Le fait que l’appartenance de l’intéressé à la communauté Emmaüs ne soit pas explicitement mentionnée dans les motifs de l’arrêté n’est pas jugé déterminant. La Cour déduit de la motivation existante que « le préfet du Puy-de-Dôme a, contrairement à ce que prétend M. C…, préalablement procédé à un examen de sa situation particulière ». Cette approche pragmatique conforte la pratique administrative consistant à ne pas détailler l’ensemble des éléments de la situation personnelle d’un étranger dans la motivation d’une OQTF, dès lors que les fondements juridiques et les faits essentiels sont présents.
II. L’appréciation restrictive de l’intégration de l’étranger face à l’irrégularité du séjour
Après avoir écarté les moyens de légalité externe et de procédure, la Cour procède à une analyse de fond de la situation du requérant. Elle effectue une mise en balance classique des intérêts en présence, qui aboutit à minimiser la portée des efforts d’intégration au regard du droit au respect de la vie privée et familiale (A), justifiant par voie de conséquence la sévérité des mesures accessoires à l’OQTF (B).
A. La portée limitée de l’activité associative dans la balance des intérêts
Face au moyen tiré de la méconnaissance de l’article 8 de la Convention européenne de sauvegarde des droits de l’homme et des libertés fondamentales, la Cour se livre à une appréciation concrète. Elle reconnaît l’activité exercée par le requérant durant quatre années au sein d’un organisme d’accueil. Toutefois, elle relativise fortement cet élément d’intégration en le confrontant à d’autres facteurs.
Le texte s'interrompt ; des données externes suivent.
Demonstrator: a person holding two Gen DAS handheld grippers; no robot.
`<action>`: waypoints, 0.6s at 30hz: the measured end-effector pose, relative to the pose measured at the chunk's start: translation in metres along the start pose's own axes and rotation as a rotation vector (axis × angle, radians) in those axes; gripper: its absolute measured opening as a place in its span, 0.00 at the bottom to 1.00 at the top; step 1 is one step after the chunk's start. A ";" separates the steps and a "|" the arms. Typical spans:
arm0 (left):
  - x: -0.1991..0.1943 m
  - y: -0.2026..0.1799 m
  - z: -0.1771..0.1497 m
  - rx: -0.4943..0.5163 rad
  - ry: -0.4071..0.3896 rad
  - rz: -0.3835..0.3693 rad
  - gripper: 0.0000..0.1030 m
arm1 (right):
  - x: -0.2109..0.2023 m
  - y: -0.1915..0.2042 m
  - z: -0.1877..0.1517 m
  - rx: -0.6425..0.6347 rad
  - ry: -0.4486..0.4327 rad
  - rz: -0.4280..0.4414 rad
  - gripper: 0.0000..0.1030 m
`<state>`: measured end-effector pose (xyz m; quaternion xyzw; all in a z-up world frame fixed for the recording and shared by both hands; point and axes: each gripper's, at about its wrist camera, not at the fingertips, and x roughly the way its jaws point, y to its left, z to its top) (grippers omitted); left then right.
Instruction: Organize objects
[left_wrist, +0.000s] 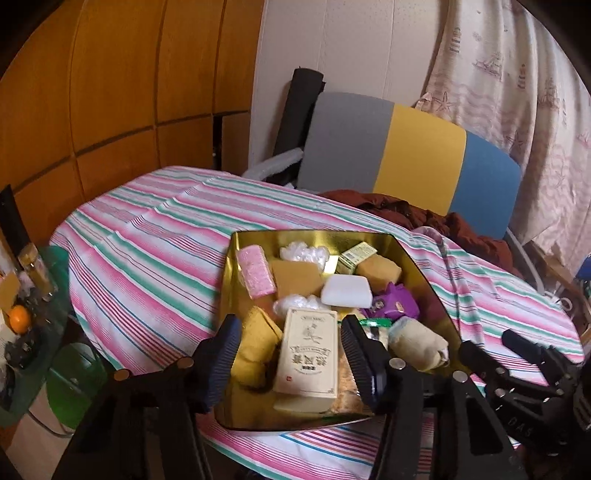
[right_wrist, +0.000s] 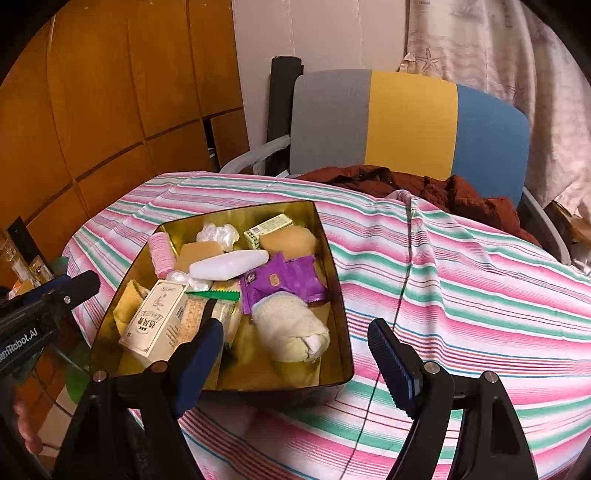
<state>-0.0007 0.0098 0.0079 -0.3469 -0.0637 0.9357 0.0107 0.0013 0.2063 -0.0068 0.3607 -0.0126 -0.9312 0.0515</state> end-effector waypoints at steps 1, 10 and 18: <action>0.000 0.000 -0.001 -0.002 0.002 -0.001 0.54 | 0.000 0.000 -0.001 -0.002 0.003 0.002 0.79; 0.002 -0.004 -0.001 0.007 0.016 -0.005 0.54 | 0.006 0.002 -0.005 -0.009 0.018 0.008 0.79; 0.003 -0.010 -0.002 0.065 -0.013 0.029 0.53 | 0.011 0.002 -0.005 -0.017 0.032 0.008 0.79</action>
Sont ainsi relevés le fait qu’il n’a jamais été admis au séjour en dehors de l’examen de sa demande d’asile, qu’il a ignoré une précédente mesure d’éloignement, et qu’il n’est pas dépourvu d’attaches en Géorgie « où il a vécu jusqu’à l’âge de quarante-cinq ans et où réside, notamment, sa fille ».
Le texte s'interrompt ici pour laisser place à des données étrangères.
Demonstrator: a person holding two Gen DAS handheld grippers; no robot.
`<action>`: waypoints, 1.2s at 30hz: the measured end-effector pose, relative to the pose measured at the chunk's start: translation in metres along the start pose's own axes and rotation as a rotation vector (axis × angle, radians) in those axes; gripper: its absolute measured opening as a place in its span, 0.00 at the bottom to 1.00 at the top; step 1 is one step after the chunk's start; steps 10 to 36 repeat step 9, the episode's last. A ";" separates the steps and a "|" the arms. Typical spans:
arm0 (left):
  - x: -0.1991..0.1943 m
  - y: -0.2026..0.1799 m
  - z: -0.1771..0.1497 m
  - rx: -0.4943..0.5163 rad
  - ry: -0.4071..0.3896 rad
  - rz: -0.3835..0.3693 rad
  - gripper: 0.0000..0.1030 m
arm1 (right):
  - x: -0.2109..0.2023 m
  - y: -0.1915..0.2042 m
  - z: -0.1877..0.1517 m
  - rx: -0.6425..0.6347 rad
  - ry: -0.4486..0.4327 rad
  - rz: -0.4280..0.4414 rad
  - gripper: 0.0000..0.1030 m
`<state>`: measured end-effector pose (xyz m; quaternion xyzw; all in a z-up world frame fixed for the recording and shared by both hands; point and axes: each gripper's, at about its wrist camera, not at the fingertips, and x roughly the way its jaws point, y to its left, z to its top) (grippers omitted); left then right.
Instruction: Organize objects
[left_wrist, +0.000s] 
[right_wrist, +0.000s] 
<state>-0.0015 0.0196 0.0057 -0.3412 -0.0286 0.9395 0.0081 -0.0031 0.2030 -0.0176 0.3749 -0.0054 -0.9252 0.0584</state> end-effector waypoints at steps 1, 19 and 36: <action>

La Cour conclut que l’attestation produite, bien qu’elle fasse état de l’activité de l’intéressé, « ne permet cependant pas de justifier de perspectives d’intégration professionnelle ni de l’existence de réelles attaches privées en France ». Cette formule révèle une appréciation exigeante de la notion d’intégration, qui ne saurait se déduire de la seule participation à une activité, même prolongée. L’arrêt confirme que, pour le juge administratif, l’irrégularité continue du séjour et la précarité des attaches en France l’emportent sur des efforts d’insertion qui ne se sont pas traduits par une perspective de stabilisation professionnelle ou personnelle solide.
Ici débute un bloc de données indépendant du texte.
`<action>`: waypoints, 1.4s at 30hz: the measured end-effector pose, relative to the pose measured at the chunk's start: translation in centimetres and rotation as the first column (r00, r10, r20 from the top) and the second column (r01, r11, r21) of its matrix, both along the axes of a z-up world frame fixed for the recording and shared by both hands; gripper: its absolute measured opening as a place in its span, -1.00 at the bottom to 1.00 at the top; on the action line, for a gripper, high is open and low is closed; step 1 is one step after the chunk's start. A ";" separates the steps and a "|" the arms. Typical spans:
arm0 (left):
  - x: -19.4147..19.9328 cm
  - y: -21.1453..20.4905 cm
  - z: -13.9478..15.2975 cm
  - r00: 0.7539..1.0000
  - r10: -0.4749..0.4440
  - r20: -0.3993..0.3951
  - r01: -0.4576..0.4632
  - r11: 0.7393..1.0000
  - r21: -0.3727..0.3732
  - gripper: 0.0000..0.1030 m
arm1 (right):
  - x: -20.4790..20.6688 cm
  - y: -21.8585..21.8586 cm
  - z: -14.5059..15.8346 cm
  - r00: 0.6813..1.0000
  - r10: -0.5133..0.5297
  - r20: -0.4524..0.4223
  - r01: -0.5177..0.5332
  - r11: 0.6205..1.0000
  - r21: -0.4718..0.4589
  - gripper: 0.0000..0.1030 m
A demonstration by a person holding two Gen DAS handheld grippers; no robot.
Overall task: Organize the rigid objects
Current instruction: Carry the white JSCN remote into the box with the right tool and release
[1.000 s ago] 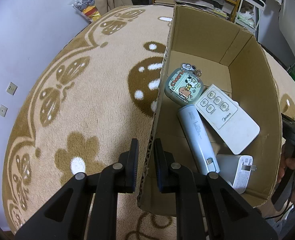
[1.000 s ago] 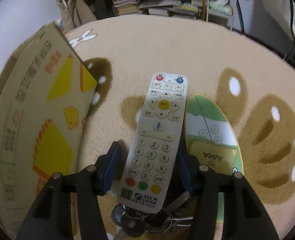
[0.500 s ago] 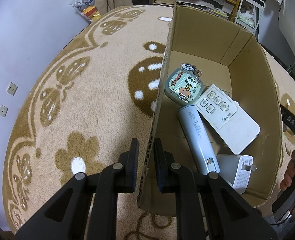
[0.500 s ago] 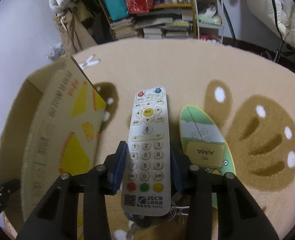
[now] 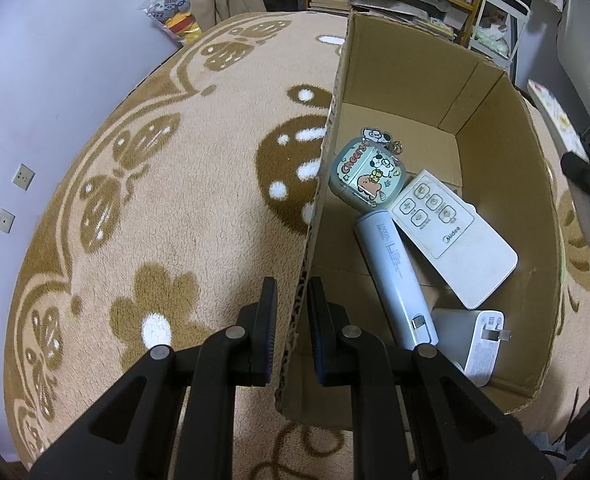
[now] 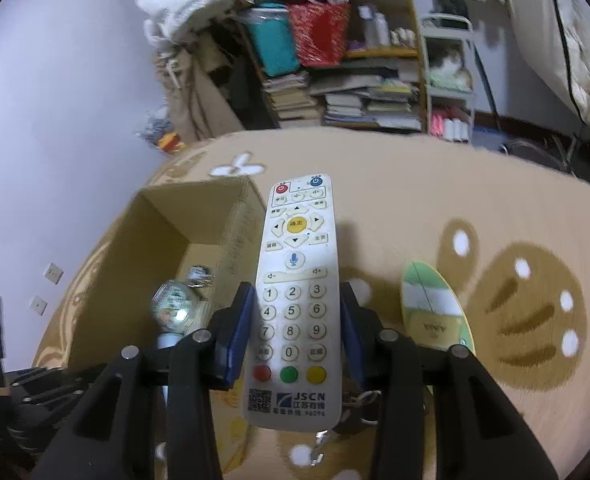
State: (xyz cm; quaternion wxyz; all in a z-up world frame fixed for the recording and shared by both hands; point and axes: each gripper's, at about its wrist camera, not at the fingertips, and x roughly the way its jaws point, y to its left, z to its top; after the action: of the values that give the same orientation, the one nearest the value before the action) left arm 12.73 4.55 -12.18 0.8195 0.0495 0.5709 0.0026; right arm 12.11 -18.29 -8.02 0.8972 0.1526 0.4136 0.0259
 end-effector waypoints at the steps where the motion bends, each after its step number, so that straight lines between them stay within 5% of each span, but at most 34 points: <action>1: 0.0 0.0 0.0 1.000 0.000 0.000 0.000 1.000 0.000 -0.72 | 0.0 0.4 0.4 1.000 0.009 0.005 -0.009 1.000 -0.002 -0.14; 11: 0.0 0.0 0.1 1.000 0.000 0.000 0.000 1.000 -0.003 -0.72 | 0.0 4.6 2.5 0.992 0.119 0.043 -0.120 0.992 0.026 -0.14; 18: -0.1 0.0 0.3 1.000 0.000 0.003 0.000 1.000 -0.013 -0.72 | 0.1 8.1 1.2 0.981 0.196 -0.003 -0.196 0.981 -0.001 -0.14; 42: -0.2 -0.1 0.4 1.000 -0.003 0.007 0.003 1.000 -0.011 -0.72 | -0.3 9.2 0.7 0.976 0.217 -0.017 -0.217 0.976 -0.028 -0.14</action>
State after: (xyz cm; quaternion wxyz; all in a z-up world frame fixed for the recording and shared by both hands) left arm 12.53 4.48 -11.78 0.8216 0.0459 0.5682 -0.0017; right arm 11.86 -9.09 -7.27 0.8882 0.0935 0.4345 0.1167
B. La justification des mesures accessoires de l’éloignement
La conclusion tirée de l’appréciation de la situation personnelle du requérant emporte des conséquences directes sur la légalité des mesures aggravant l’obligation de quitter le territoire. Concernant le refus d’un délai de départ volontaire, la Cour relève que l’intéressé « n’ayant pas exécuté une précédente mesure d’éloignement », le préfet pouvait légitimement considérer comme établi « le risque qu’il se soustraie à la nouvelle obligation de quitter le territoire ». Cet antécédent suffit à justifier le refus, malgré l’existence d’une domiciliation stable.
De même, s’agissant de l’interdiction de retour d’une durée d’un an, la Cour estime que « l’appartenance à la communauté Emmaüs, ne constitue pas, eu égard à ce qui a été dit précédemment, une circonstance humanitaire ». L’absence d’attaches privées et familiales « intenses et stables » est de nouveau mise en avant pour conclure que le préfet n’a pas commis d’erreur d’appréciation. Cet enchaînement logique montre comment l’appréciation initiale portée sur la précarité de l’intégration du requérant sert de fondement à l’ensemble du dispositif d’éloignement, illustrant une approche cohérente mais sévère du contrôle de l’administration.